Forever People are a group of extraterrestrial superheroes appearing in American comic books published by DC Comics. They first appeared in Forever People #1 (cover-dated February–March 1971), and were created by Jack Kirby as part of his "Fourth World" epic.

Publication history
The protagonists of the series are a group of young New Gods from New Genesis who were on a mission to oppose Darkseid on Earth, and talked, dressed, and acted much like the flower children of the 1960s. In addition to the individual abilities and equipment of the members, the group can join together using the technology of a Mother Box to summon the powerful hero known as the Infinity-Man. The group travels by use of their Super-Cycle. The first issue of their title also introduced the Boom Tube.

Their own title, The Forever People, debuted in 1971 and lasted 11 issues. They mainly fought Darkseid's forces, such as Glorious Godfrey in issue #3. Issues #9 and 10 guest-starred Deadman; according to writer/artist Jack Kirby's assistant Mark Evanier: "We were ordered to put Deadman into New Gods, but we slipped him into Forever People instead, where he was a little less obtrusive. Jack didn't like the character and didn't want to do it. He didn't feel he should be doing someone else's character. ... He doesn't want to trample on someone else's vision. Carmine [Infantino, DC Comics publisher and Deadman's co-creator] said the character hadn't sold and he wanted the Kirby touch on it". The series ended on a cliffhanger, with the Forever People stranded on Adon.

In a 1986 interview Kirby recalled "The Forever People were the wonderful people of the ’60s, who I loved. If you’ll watch the actions of the Forever People, you’ll see the reflection of the ’60s in their attitudes,
in the backgrounds, in their clothes. You’ll see the ’60s. I felt I would leave a record of the ’60s in their adventures."

In 1988, a six-issue Forever People limited series by writer J. M. DeMatteis and artist Paris Cullins was published, showing what happens to the Forever People on Adon.
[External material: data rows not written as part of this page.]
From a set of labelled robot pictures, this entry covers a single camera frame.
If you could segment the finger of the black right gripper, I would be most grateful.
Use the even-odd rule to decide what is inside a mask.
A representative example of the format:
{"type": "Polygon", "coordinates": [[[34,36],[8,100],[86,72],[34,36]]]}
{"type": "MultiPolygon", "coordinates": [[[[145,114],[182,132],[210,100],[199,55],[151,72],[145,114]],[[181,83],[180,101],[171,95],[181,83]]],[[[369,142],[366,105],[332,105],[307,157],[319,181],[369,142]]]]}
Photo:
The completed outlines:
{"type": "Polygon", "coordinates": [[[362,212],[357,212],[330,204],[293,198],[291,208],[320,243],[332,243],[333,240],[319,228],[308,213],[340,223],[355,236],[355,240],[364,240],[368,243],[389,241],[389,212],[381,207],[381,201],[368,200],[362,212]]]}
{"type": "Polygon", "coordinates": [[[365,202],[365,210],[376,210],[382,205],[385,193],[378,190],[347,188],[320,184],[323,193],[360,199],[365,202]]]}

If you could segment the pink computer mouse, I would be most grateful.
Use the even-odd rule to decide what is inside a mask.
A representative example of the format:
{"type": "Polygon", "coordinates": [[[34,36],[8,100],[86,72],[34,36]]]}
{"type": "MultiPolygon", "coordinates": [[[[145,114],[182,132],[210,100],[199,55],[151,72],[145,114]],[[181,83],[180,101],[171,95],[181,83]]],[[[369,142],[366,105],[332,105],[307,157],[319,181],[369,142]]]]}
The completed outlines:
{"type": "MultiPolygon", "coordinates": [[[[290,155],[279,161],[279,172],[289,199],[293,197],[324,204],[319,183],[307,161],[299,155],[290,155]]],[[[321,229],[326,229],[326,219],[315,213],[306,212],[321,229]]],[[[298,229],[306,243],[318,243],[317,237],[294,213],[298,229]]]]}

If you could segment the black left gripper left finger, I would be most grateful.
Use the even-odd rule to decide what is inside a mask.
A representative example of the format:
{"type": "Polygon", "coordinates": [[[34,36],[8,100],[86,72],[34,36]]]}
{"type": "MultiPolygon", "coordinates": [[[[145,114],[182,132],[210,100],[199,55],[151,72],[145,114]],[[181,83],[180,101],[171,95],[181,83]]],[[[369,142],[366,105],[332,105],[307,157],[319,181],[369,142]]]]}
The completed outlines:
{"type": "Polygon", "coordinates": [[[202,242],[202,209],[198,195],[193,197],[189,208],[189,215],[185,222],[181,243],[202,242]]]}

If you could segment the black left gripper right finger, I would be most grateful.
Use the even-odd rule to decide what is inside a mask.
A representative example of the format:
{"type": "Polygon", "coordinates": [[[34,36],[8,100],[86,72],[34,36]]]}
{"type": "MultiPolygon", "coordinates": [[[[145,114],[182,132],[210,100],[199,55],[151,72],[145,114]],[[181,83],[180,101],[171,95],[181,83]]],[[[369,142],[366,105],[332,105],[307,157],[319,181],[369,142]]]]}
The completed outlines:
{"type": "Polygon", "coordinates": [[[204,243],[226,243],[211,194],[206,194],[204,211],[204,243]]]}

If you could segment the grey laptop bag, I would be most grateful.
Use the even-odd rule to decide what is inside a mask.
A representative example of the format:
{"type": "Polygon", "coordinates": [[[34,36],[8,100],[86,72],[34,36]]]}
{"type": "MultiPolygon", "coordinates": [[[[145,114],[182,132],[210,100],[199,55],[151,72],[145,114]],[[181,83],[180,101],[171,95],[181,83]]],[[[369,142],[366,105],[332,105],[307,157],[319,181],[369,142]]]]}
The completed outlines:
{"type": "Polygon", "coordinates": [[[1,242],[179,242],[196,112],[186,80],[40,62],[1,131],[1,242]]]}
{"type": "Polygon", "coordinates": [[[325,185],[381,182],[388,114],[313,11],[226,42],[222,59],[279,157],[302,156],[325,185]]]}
This series reveals that the Forever People were Earth-born humans—infants doomed to die but brought to New Genesis instead, gathered to protect the human race. They returned to Earth to oppose 'the Darkness', a sentient but disembodied force of hopelessness. They were aided by a mysterious being, Maya, who is ultimately revealed to be the consciousness of their Mother Box.

During the events of Death of the New Gods, one of the miniseries that attempted to lead into Final Crisis, the human origin of the Forever People was retconned, and it was hinted that the five were to have been the first of the next evolution of the New Gods—godlings becoming more than the sum of their parts. In the Death of the New Gods, Superman and Mister Miracle discover that the Forever People were murdered several months prior to the discovery of their bodies, and it is later revealed that an impostor posing as Himon has been murdering the New Gods as an agent for the Source; but the murderer turns out to be Infinity-Man.

In the Final Crisis Sketchbook, the Forever People (along with other members of the New Gods) are shown to be given updated looks, which Grant Morrison calls "more gothic art school student than flower power". In the event itself, Japan's pop culture team, the Super Young Team are revealed to be the Fifth World incarnation of the Forever People.

In The New 52, the series Infinity Man and the Forever People makes some changes, where Serifan is now Serafina, Vykin's sister, and Beautiful Dreamer has been renamed Dreamer Beautiful. This series was cancelled as of issue #9 (May 2015).

Original members

Beautiful Dreamer
During the original Kirby run, Beautiful Dreamer had been linked romantically to Mark Moonrider, although outside of hand-holding, the exact nature of their relationship was never directly specified. In the 1988 miniseries, it was established that Dreamer had been married to Big Bear, and together they had a child, named Maya after the spirit of their old Mother Box. Since then, their marriage and daughter has been voided by a retcon during John Byrne's Jack Kirby's Fourth World series. When last shown, Dreamer was romantically involved with Takion, the new Highfather of New Genesis.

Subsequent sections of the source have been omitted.